Lima – Peruvian President-elect Alan Garcia said on the weekend that international drug trafficking organizations are complicating the situation in this country, and he condemned the shooting death of a Peruvian magistrate by alleged hitmen of Mexico’s Tijuana cartel.
Garcia, who will be sworn in on July 28, said that there existed in Peru “foreigners who come (here) to commit crimes so as to sell drugs in other countries.”
“We don’t want them to come here and bring their assassins who murder judges,” he said, referring to the killing of Hernan Saturno Vergara on Wednesday as he was dining with a nephew in a restaurant near the seat of the judicial branch in Lima’s historical center.
Garcia emphasized with regard to the alleged hitmen that “they be taken to be judged” in their countries of origin and that they be placed in prison for life.
Saturno, who served on the First Criminal Court for Prison Inmates, was in charge of the trial of 48 drug traffickers captured in June 2002 with 1.7 tons of cocaine which they were intending to ship to Mexico from the Peruvian port of Chimbote, 440 kilometers (273 miles) north of Lima.
The members of the network, which is headed by Mexican Miguel Angel Morales, stand accused of drug trafficking, production, acquisition, stockpiling and possession, as well as transporting cocaine and other chemical substances used in illegal drug manufacturing.
Peruvian prosecutors have asked for 35 years in prison for Morales and other drug chiefs and 25 years behind bars for 38 other members of the band, as well as payment of a $3 million fine.
Meanwhile, Devida president Nils Ericsson said Saturday that Peru could become a “narco-state” if it does not strengthen its fight against drug trafficking and international crime.
He told CPN Radio that the Peruvian public and the entire world had been warned for the past several years “of the presence of foreigners,” among them Colombians and Mexicans, in the Huallaga and Apurimac-Ene river valleys, which are the country’s most important coca-producing areas.

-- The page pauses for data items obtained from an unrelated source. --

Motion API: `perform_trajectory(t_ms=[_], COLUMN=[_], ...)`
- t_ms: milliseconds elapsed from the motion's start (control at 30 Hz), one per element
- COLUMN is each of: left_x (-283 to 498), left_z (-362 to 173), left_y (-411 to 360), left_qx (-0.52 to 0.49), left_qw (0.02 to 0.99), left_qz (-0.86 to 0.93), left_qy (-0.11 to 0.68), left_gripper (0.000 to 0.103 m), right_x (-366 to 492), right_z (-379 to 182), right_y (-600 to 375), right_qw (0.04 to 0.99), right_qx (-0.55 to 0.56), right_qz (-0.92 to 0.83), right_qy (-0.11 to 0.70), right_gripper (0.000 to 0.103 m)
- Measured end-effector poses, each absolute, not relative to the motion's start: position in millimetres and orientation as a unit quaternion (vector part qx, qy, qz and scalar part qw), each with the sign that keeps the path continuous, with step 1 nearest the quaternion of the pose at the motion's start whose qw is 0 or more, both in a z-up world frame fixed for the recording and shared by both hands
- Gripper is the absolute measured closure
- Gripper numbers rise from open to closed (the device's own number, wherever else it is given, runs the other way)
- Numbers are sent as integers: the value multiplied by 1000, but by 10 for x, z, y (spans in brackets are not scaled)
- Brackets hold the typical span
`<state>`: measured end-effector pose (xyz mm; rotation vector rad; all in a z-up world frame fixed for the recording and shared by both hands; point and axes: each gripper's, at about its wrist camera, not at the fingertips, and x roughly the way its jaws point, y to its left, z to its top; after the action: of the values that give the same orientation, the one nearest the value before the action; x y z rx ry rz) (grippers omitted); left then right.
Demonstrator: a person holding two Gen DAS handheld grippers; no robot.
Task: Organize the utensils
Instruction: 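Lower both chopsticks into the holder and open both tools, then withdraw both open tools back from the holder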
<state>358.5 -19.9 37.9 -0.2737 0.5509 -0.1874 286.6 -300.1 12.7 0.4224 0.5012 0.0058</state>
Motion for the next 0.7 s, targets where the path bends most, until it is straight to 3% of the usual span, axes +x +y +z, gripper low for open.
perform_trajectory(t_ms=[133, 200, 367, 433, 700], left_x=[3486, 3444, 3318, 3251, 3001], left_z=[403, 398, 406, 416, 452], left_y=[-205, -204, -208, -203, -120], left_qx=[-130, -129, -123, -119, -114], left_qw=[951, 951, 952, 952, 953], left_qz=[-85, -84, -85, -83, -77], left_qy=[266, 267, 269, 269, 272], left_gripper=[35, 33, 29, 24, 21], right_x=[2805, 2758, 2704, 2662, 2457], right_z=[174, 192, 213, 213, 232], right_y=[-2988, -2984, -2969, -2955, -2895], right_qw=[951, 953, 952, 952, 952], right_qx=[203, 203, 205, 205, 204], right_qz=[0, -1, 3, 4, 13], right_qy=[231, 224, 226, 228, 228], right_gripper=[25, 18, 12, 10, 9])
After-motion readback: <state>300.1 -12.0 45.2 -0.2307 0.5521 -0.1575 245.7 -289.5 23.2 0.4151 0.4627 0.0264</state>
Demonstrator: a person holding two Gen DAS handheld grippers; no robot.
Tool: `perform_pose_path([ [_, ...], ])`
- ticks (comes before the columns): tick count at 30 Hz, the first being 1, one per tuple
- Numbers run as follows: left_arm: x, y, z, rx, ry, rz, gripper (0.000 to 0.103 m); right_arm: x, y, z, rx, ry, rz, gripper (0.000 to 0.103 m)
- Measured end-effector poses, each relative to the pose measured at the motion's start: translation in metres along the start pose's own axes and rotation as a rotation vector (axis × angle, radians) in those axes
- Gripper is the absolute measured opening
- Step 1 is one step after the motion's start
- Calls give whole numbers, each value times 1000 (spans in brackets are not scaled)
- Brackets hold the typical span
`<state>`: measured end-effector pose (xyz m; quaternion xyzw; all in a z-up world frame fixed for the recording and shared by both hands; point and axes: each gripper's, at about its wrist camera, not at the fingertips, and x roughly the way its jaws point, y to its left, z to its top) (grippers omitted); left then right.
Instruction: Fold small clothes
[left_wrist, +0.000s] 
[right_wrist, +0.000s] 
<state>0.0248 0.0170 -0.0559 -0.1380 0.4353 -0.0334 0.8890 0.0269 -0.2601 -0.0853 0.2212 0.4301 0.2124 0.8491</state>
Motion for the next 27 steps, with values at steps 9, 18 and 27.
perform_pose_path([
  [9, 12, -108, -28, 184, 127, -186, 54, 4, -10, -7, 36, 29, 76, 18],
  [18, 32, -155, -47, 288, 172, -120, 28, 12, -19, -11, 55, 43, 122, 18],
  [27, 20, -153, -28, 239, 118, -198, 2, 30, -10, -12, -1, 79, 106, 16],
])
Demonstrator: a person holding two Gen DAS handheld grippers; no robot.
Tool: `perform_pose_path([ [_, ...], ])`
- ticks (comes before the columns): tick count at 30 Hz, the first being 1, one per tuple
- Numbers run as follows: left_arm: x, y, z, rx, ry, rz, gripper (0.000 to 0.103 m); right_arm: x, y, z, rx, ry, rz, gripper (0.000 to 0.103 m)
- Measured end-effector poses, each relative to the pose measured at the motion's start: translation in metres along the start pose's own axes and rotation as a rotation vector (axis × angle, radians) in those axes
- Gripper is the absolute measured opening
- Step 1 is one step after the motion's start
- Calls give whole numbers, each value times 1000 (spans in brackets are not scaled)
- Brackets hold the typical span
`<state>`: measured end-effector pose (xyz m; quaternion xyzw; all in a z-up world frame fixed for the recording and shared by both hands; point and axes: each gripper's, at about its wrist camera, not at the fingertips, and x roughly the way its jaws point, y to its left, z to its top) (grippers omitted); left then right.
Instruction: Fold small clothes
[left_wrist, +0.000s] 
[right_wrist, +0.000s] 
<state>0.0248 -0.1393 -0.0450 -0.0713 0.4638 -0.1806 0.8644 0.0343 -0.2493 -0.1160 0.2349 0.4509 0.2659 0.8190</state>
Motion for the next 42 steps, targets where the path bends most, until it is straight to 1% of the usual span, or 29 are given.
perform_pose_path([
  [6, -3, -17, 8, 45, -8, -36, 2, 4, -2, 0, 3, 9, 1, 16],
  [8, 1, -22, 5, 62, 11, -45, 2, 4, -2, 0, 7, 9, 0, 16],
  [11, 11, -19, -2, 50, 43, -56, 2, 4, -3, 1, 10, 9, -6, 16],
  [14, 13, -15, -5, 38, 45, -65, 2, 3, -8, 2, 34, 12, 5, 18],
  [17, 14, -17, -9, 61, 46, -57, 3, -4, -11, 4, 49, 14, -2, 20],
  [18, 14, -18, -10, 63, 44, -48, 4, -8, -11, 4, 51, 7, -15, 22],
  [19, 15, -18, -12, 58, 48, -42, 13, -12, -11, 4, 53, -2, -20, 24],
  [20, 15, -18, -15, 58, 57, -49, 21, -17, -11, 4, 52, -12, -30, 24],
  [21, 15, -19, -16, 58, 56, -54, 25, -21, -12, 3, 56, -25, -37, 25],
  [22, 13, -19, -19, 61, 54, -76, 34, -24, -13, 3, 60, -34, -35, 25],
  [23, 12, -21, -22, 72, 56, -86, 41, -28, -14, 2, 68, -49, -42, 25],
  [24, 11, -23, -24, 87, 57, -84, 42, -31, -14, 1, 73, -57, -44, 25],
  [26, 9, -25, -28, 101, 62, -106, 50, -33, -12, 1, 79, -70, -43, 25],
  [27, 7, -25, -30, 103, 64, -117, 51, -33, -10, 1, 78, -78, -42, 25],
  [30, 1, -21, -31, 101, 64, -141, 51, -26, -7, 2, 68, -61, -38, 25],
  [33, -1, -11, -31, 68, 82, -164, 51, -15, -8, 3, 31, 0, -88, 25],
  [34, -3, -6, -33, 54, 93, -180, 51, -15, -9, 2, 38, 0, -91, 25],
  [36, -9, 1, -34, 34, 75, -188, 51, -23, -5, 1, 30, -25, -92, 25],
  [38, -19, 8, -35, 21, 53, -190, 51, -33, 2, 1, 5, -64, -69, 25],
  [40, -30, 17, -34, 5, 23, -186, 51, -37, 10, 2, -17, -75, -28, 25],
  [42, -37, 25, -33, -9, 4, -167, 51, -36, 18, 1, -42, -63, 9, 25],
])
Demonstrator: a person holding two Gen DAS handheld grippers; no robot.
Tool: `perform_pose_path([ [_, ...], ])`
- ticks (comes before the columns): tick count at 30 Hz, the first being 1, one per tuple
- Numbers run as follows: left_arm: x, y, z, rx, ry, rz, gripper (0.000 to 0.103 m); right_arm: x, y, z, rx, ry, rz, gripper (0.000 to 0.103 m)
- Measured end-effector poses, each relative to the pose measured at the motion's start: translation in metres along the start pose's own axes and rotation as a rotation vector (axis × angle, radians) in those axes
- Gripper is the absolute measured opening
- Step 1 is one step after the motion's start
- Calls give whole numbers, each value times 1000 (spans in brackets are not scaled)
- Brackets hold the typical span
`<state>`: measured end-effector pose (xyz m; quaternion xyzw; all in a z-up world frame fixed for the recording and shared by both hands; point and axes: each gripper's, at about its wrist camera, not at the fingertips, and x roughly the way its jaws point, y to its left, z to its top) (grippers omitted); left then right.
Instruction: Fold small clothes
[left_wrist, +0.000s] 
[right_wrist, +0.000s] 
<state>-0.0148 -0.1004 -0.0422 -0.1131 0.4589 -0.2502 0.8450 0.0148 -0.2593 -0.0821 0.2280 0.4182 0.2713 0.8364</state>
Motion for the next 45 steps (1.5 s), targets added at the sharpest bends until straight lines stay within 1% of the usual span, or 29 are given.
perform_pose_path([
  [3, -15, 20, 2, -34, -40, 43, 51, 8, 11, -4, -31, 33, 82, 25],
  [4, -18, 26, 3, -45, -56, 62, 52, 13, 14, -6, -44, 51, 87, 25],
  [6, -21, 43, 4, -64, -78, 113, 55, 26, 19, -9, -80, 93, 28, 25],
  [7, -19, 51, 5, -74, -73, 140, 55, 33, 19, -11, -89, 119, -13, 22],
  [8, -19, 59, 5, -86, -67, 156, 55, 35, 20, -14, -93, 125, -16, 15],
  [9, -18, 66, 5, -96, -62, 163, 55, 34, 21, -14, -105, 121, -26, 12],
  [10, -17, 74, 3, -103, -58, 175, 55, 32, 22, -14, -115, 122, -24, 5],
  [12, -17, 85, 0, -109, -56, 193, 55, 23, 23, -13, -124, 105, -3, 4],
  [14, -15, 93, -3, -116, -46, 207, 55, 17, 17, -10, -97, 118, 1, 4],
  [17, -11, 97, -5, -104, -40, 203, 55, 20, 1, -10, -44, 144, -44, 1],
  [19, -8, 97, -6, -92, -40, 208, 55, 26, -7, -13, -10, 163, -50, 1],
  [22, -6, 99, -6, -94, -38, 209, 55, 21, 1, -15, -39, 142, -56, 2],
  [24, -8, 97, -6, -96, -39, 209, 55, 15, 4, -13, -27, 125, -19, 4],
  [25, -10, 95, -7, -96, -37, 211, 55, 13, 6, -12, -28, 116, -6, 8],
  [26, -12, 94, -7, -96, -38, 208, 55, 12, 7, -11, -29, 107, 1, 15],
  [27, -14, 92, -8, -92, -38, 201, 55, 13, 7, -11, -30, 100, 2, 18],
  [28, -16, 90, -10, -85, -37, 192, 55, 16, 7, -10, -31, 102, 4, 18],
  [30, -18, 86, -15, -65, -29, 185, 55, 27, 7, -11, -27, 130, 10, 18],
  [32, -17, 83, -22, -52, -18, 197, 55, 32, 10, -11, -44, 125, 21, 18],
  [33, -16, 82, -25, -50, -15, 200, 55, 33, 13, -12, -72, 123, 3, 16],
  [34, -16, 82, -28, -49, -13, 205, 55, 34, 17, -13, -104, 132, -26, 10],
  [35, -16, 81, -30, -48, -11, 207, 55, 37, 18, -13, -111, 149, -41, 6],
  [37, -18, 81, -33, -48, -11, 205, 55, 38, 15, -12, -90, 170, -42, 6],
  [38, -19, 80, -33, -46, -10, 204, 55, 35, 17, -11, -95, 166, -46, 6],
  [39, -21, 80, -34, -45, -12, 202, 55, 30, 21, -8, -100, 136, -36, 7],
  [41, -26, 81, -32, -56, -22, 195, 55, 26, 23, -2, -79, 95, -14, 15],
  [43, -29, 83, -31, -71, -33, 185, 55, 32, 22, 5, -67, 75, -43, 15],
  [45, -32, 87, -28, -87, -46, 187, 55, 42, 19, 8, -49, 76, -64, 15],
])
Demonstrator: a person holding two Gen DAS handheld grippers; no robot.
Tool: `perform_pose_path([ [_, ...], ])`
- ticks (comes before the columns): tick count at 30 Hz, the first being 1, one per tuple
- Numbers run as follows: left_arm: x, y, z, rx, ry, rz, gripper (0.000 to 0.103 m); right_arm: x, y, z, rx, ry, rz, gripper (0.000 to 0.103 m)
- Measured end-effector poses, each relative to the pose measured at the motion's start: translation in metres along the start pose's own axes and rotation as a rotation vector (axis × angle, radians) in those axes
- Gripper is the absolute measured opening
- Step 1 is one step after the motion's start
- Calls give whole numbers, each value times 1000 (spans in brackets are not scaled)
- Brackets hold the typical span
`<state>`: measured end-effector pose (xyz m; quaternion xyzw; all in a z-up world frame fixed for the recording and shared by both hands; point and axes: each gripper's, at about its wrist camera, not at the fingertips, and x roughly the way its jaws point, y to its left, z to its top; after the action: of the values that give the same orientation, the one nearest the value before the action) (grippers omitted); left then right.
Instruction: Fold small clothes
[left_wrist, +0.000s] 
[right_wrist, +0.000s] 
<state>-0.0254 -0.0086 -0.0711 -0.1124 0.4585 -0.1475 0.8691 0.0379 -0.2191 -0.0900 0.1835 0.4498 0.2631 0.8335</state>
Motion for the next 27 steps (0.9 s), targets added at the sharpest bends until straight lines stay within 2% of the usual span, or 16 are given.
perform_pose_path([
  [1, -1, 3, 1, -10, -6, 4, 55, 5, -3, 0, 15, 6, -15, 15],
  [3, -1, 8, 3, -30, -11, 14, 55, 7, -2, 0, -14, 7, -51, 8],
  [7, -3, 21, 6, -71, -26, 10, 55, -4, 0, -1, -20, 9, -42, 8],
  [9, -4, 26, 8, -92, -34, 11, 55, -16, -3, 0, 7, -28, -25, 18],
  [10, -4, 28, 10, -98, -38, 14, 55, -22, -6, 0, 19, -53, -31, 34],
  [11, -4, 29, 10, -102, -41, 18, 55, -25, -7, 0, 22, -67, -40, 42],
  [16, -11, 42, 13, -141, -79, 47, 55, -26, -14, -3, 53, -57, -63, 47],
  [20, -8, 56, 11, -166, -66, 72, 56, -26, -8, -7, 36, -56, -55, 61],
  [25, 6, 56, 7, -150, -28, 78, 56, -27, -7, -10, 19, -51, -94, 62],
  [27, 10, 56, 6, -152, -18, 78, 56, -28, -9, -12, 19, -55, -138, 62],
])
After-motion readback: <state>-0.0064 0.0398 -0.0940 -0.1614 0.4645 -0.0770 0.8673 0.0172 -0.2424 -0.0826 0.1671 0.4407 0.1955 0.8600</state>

Also on the weekend, Vice President-elect Luis Giampietri said in an interview published Sunday in the daily El Comercio that the new administration would increase maritime vigilance “as part of its plan to fight the international criminal organizations operating in (the) country.”
He said that “drug trafficking is a dangerous and elusive enemy” and to combat it effectively required “more financial, technological and logistical resources.”
However, Giampietri – a retired vice admiral – also admitted the anti-drug fight is very “costly and dangerous.”
He said the government would implement a coordinated effort by naval aviation assets and the navy itself to monitor the waters off the coast of Peru and detain vessels suspected of transporting drugs and would also order the police to pursue an anti-drug “ground intelligence” campaign.
Some 159,600 hectares (400,000 acres) are devoted to coca production in South America, according to the United Nations’ 2006 world drug report, which was released last month.
Fifty-four percent of that production is concentrated in Colombia, 30 percent in Peru and 16 percent in Bolivia.